Futurs foutraques

Sylvie DENIS

ActuSF, 2014



Sherlock Holmes et Watson enquêtent sur la lune, deux amoureux font une excursion dans le vide, un ordinateur piège des joueurs et une grand-mère verra (ou ne verra pas) les extraterrestres. Quatre nouvelles, quatre futurs pas si lointains, mais voudrait-on les vivre ?

Voilà un recueil que je n'aurais pas acheté de prime abord. C'est au cours d'une discussion où il fut question de confiture de melon que la curiosité (du ventre) s'est réveillée. Sur les quatre nouvelles, seule Les Voies de l'amour me demeure imperméable. Je ne rentre pas dedans. Il doit me manquer quelque chose, mais je reste agréablement surpris par les trois autres. D'autant plus que je ne suis pas un lecteur de nouvelles. Sous la plume de Sylvie Denis, je vois un Watson très anglais et plein de bonhomie, alors que Sherlock Holmes est imbuvable. S'il n'a pas sa petite enquête, il devient intenable. L'auteur le compare à un chien de chasse. Aucune humanité n'est possible dans cette machine à logique. L'enquête est particulièrement brillante. Elle montre encore une fois que "lorsque toutes les possibilités ont été éliminées, ce qui demeure... doit être la vérité". Même plongé avec son acolyte dans un monde de science-fiction, le roi des détectives reste imperturbable.

Quand on parle de logique, l'ordinateur est roi. Dans Spéléo.com, deux joueurs sont pris au piège d'un environnement virtuel. Est-ce tout ? Ce serait trop facile. Paul et Bernard sont des personnages qui ont chacun une façon de "jouer" différente. Rajoutez un étudiant censé surveiller et vous aurez une grande catastrophe. On reconnaîtra les profils de joueurs, mais aussi les "sécurités" des entreprises pour que tout se passe correctement. Heureusement, l'humain n'est pas logique.

Finissons avec cet exercice de style qu'est Ma grand-mère et les extraterrestres. En vingt et une pages et huit chapitres, Sylvie Denis relate le premier contact. Impossible de vous raconter l'histoire sans vous dévoiler l'intrigue. Tout aussi touchant qu'hilarant avec une pointe de gourmandise. Oui, la confiture de melon est importante.

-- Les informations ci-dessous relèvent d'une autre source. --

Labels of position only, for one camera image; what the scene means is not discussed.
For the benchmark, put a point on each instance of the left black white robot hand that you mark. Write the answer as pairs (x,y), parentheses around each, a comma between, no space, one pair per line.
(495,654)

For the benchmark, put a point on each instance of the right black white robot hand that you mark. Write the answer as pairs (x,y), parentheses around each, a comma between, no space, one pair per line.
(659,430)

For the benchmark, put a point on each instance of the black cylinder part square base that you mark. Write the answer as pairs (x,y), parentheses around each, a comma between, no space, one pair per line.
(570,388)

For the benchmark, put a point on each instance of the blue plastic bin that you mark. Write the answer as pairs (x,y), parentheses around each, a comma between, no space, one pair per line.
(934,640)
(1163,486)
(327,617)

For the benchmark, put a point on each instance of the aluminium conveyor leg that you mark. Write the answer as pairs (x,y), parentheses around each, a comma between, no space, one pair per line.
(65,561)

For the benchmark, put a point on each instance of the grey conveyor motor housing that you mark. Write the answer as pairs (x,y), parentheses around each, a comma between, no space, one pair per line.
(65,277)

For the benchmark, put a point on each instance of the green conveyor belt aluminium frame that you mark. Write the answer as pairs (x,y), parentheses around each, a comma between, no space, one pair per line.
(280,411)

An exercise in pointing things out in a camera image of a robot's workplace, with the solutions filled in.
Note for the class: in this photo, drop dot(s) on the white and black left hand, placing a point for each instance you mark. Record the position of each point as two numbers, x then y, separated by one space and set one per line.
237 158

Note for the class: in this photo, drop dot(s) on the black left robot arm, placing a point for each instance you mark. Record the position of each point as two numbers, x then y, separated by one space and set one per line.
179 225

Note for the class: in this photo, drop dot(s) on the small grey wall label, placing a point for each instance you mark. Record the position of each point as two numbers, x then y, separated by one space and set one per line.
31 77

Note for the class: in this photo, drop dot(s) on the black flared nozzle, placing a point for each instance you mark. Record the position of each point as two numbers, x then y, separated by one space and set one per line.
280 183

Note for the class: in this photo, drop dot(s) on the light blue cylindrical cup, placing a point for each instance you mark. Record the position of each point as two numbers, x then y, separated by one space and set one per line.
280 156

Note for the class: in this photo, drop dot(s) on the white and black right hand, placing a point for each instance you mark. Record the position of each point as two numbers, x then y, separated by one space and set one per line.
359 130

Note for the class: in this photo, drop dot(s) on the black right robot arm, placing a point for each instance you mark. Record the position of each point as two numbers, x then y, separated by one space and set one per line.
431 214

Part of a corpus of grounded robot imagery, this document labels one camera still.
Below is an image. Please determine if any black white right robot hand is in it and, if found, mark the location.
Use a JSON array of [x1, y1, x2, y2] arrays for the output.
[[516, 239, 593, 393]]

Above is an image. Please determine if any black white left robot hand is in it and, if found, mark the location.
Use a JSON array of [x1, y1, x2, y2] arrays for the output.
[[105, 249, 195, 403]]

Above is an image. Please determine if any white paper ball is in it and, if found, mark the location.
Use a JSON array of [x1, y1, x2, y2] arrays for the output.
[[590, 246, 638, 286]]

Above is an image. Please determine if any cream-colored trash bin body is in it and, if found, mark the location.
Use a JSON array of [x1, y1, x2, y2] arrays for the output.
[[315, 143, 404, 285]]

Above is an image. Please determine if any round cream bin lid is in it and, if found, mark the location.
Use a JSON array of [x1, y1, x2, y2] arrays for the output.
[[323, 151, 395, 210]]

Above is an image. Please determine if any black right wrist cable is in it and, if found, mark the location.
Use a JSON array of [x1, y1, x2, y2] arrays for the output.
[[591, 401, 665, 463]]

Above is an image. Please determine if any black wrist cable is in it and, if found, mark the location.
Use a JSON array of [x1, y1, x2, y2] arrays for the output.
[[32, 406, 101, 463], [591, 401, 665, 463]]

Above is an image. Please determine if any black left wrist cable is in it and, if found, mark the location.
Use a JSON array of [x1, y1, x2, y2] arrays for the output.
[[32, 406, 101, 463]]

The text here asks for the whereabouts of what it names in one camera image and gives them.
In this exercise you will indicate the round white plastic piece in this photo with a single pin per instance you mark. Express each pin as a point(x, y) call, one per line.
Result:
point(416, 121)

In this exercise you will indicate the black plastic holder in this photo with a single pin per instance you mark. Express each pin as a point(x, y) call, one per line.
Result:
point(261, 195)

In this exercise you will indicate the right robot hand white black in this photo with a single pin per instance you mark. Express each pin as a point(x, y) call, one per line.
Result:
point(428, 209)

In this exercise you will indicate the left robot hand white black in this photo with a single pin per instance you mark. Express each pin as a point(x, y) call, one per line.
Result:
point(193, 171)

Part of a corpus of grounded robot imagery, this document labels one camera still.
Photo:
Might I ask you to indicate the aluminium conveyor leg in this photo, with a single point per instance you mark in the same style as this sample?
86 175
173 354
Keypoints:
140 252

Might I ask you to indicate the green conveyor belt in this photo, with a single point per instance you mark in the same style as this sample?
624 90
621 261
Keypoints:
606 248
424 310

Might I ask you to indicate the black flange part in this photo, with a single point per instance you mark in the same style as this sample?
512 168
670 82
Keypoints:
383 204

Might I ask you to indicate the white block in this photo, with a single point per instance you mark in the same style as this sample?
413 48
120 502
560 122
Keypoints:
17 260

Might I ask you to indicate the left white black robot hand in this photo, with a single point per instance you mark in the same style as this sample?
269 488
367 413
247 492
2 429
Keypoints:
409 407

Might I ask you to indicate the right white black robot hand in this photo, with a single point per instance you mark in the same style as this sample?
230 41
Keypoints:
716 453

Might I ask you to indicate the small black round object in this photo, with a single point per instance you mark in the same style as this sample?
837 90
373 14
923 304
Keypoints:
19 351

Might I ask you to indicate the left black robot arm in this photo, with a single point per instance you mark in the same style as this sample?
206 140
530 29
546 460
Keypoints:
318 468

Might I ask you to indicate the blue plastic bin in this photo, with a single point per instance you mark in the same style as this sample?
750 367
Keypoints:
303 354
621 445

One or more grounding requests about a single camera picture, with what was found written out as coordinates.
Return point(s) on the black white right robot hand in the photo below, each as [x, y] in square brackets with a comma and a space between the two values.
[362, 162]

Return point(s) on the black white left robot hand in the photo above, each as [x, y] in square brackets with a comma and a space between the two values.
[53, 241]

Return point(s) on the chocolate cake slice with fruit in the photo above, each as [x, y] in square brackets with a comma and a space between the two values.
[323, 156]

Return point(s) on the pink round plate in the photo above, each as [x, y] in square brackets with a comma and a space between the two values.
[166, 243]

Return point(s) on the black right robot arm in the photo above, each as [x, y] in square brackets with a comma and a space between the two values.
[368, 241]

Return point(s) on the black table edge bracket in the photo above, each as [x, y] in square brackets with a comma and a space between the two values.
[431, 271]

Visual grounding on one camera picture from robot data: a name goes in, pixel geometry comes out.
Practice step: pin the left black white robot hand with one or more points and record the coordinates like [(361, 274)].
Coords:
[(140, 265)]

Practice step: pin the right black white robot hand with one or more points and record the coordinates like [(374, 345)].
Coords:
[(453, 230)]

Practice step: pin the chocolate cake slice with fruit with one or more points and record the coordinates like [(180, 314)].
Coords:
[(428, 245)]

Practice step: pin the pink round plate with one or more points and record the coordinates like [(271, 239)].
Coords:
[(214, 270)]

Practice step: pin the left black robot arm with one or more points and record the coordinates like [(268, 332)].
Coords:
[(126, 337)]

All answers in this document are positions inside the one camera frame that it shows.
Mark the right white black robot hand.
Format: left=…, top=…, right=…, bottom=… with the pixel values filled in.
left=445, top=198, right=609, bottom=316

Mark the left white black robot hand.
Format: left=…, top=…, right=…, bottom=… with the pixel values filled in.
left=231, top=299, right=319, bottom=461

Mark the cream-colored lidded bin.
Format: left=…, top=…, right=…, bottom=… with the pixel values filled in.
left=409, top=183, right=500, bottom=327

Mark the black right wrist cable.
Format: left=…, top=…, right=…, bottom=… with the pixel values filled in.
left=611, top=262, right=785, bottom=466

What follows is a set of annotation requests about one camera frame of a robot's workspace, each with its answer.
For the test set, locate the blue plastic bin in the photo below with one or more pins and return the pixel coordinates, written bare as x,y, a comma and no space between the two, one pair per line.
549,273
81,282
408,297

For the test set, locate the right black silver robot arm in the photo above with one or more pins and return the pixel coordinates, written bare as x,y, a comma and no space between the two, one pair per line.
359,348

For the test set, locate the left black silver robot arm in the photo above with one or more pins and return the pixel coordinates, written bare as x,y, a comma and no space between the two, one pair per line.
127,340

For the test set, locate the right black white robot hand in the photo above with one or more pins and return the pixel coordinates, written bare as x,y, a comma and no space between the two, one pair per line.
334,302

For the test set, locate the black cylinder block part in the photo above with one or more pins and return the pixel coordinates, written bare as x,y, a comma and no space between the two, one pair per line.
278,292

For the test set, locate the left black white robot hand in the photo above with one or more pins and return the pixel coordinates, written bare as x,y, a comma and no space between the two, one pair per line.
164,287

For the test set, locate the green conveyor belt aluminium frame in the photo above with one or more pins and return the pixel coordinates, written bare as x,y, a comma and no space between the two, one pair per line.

Je connais une partie de l'oeuvre de Sylvie Denis parce que j'ai lu et apprécié Haute-Ecole, mais j'ai aussi découvert sa traduction du Protectorat de l'ombrelle. Ces nouvelles (une cinquantaine de pages) font voyager dans des mondes différents et totalement hallucinants. C'est un plaisir de la lire et de découvrir ses écrits. Le format numérique d'ActuSF est agréable et pas trop onéreux. C'est une bonne façon de (re)découvrir des auteurs. Je vous laisse, je vais fouiller le(s) catalogue(s).